You are viewing a plain text version of this content. The canonical link for it is here.
Posted to users@sling.apache.org by Jörg Hoh <jh...@googlemail.com.INVALID> on 2018/09/07 17:18:37 UTC

[Discussion] | should buffer output in memory

In my sling application I have a number of nested components, which are
called via the <sling:include> tag. If a component late in the rendering
process throws an error, I would like to return an HTTP statuscode 500. But
if more data than the size of the output buffer are written, the response
headers are already comitted and written to the network, so I cannot change
the statuscode anymore and I get in the log something like "response
already comitted". Thus the client receives a HTTP status 200, but the
rendering is not complete.

The problem could be mitigated, if the <sling:include> tag could provide a
ByteArrayOutputStream as part of the Response object, so there is never an
overflow of the OutputBuffer. Instead everything is buffered until an
explicit flush is invoked (which is already happening). This would cause
the entire rendering output being stored in-memory while retaining the
ability to set the HTTP statuscode (and less important: all other response
headers) until all the request processing is completed.

This would avoid my problem of sending a statuscode while the rendering is
not completed yet.

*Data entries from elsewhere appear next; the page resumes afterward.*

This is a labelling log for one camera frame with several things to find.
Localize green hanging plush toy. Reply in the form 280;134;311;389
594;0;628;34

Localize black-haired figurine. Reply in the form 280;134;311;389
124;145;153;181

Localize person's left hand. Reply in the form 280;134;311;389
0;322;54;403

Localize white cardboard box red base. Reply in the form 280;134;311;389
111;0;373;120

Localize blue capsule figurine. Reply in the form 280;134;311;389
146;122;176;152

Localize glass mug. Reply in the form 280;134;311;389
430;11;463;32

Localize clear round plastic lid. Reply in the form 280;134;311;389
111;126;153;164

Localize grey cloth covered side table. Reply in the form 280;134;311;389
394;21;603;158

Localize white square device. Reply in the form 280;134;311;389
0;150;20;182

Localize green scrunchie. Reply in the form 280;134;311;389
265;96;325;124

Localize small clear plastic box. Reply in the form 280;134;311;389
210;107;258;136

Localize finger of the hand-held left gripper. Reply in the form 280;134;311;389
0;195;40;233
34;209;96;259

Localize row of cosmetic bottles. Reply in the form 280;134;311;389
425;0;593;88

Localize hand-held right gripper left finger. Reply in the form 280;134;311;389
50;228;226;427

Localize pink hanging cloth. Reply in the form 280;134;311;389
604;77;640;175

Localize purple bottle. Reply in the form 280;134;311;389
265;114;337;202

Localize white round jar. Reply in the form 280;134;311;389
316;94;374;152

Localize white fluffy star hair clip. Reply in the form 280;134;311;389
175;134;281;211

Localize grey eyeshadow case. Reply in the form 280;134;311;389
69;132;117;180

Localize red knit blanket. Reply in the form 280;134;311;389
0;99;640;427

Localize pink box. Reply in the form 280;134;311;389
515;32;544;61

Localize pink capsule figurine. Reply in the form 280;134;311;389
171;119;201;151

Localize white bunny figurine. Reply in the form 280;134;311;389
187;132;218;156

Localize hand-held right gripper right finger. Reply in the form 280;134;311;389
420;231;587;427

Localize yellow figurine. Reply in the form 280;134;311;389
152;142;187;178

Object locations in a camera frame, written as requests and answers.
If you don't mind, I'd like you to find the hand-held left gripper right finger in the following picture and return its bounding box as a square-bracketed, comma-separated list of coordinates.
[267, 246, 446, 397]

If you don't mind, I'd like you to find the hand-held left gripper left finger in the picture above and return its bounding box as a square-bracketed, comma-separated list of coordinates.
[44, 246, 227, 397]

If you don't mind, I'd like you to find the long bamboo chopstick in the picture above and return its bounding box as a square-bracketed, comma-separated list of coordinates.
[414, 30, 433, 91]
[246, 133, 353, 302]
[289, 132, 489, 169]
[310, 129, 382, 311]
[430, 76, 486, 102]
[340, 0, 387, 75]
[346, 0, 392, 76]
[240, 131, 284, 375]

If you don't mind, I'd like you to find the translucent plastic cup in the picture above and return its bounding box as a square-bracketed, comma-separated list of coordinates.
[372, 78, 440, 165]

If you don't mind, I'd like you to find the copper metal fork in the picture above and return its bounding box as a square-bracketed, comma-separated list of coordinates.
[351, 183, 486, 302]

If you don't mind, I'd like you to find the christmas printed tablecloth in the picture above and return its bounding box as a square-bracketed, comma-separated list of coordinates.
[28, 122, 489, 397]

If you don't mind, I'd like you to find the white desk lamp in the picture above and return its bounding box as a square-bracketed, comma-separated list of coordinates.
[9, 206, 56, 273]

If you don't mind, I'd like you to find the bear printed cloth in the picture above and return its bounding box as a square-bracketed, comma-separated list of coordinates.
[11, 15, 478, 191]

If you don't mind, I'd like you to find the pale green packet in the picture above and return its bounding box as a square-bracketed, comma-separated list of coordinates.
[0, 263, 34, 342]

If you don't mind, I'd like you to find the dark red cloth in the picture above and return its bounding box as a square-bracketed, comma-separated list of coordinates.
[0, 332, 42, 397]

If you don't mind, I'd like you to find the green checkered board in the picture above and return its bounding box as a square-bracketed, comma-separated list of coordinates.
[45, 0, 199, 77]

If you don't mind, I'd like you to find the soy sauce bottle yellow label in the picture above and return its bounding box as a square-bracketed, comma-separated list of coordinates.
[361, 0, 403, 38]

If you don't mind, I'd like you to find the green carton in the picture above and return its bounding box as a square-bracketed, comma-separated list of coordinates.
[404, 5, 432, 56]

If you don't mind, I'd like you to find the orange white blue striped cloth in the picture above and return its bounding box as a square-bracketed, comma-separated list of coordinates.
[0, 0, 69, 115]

As downsides:

   - The response cannot be streamed to the client while the rendering is
   still happening, potentially slowing down the response.
   - The memory usage to process a request will increase.

If you need to stream data or send large amounts of data, you could still
implement a servlet and avoid the use of the taglib; but for the usecase
where the sling:include is used, the output is unlikely to grow into the
megabytes.

WDYT? Should this part of sling, or should be rather create a custom tag
library with our own version of the non-streaming "include" tag?

Jörg
-- 
Cheers,
Jörg Hoh,

http://cqdump.wordpress.com
Twitter: @joerghoh

Re: [Discussion] | should buffer output in memory

Posted by Jörg Hoh <jh...@googlemail.com.INVALID>.
Hi Jason,

Am Fr., 7. Sep. 2018 um 19:33 Uhr schrieb Jason E Bailey <je...@apache.org>:

> Have you tried utilizing the var attribute in the sling:include tag?
>
>
> https://sling.apache.org/documentation/bundles/scripting/scripting-jsp.html#include
>
> That may be what you're looking for.
>

This might be a workaround, but I don't the markup rendered by the include
as variable around; also this would require us to change all occurrences of
the include, which is something I would like to avoid (also hard to
automate). I would rather change the default :-)

Jörg

-- 
Cheers,
Jörg Hoh,

http://cqdump.wordpress.com
Twitter: @joerghoh

Re: [Discussion] | should buffer output in memory

Posted by Jason E Bailey <je...@apache.org>.
Have you tried utilizing the var attribute in the sling:include tag?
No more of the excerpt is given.